26 augustus 2022
Complete challenge for competitors on IRC Europeans’ opening day
Complete challenge for competitors on IRC Europeans’ opening day.
Racing got underway today in the seventh IRC European Championship, this year taking part in the Netherlands as part of Damen Breskens Sailing Weekend. Part of the four day competition to determine who gets this year’s title for the RORC and UNCL’s popular rating rule, is a medium coastal race which was contested today. This only started at 1200, after a 90 minute wait for the wind to fill in.
For the three classes, their rating bands determined by the fleet’s IRC TCCs, PRO Menno Vercouteren set three winding courses, the longest of 30 miles for IRC One, the shortest 21 for IRC Three, with the aim of all three finishing approximately in unison. In fact the Ker 46 Van Uden was first home while the last arrivals in IRC Three arrived some 45 minutes later. Anticipating the right shift Vercouteren set multiple triangular courses to ensure there would always be some form of upwind, downwind and reaching in between.

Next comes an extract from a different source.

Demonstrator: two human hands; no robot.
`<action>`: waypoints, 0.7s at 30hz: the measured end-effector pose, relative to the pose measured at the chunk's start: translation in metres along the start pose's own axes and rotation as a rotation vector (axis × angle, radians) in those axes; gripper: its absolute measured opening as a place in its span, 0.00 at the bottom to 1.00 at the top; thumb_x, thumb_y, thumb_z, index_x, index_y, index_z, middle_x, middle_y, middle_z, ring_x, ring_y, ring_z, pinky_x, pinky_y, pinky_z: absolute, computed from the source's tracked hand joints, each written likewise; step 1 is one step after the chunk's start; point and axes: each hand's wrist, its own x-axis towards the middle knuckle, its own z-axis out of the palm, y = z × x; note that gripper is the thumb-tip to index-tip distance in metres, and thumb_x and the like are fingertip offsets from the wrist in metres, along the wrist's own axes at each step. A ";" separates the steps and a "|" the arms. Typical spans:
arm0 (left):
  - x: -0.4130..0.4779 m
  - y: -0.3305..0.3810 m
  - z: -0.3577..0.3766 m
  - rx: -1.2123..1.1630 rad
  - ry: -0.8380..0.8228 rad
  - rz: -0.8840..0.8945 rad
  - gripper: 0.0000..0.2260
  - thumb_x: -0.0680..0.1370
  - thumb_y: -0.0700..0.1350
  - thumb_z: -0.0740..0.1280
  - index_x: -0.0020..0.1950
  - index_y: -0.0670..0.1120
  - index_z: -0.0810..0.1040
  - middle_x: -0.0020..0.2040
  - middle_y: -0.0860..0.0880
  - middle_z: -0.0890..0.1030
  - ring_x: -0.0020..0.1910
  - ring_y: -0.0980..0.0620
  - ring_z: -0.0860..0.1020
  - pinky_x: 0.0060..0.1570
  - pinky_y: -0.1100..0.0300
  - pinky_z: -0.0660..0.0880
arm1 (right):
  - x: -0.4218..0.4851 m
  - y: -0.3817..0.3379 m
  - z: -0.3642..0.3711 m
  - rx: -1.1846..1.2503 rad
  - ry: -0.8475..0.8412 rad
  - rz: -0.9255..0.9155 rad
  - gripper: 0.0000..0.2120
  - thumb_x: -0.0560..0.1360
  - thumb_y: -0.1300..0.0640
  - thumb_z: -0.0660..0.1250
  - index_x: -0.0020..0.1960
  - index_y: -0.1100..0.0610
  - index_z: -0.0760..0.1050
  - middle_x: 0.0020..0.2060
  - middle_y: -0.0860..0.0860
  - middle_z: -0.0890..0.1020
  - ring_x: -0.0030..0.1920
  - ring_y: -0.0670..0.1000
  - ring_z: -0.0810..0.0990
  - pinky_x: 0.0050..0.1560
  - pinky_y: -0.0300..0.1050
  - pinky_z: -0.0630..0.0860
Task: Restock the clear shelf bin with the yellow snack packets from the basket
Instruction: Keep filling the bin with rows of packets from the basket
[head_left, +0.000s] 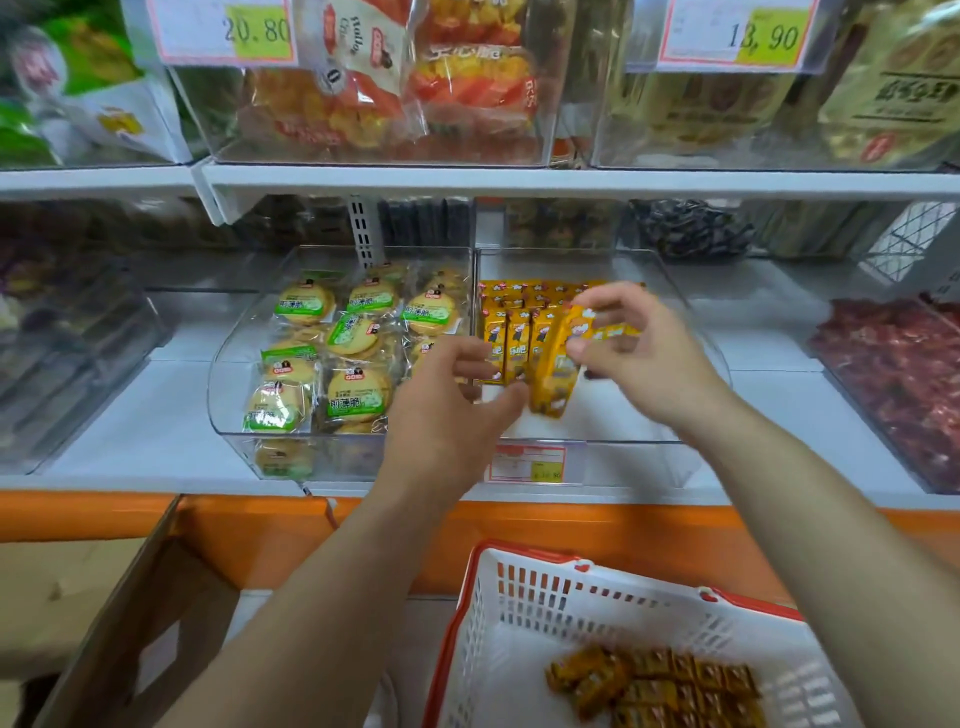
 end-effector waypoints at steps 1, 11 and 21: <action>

While over the day the wind veered through the best part of 180°, racing got underway off Breskens in the mouth of the River Scheldt in a light 11 knots southwesterly which gradually veered but dramatically increased. “By the time the small boats finished it had built to the mid-20s and the sun was out. If they didn’t like that – they should play golf!” mused Vercouteren.
Van Uden-ROST, skippered by Volvo Ocean Race veteran Gerd-Jan Poortman and with a young up-and-coming crew from the Rotterdam Offshore Sailing Team (ROST), appeared to have won IRC One until, suffering a severe blow, they were scored DSQ after a protest. This stemmed from a start line incident when Van Uden was luffed coming into the pin by RORC Commodore James Neville’s HH42 Ino XXX and failed to keep clear. The incident caused Ino XXX to receive a small hole. “We kept going and had a fantastic race – winning by quite a margin,” explained Poortman before the jury’s decision. “It has been fantastic with the young guys and the steps we have made over the last month since Cowes Week. This is our last event for this crew on our boat.”
Poortman said they were most concerned about Lance Adams' Cape 31 speedster KataBatic, which was substantially behind them, but ultimately this did not matter. Losing the protest resulted in the Dutch boat being scored DSQ - an especially painful outcome given that today’s race both scores double points and is non-discardable (discards come into play after five races). This tranfers first place to the Goubau family’s Beneteau First 47.7 Moana, from Belgium followed by KataBatic and Ino XXX.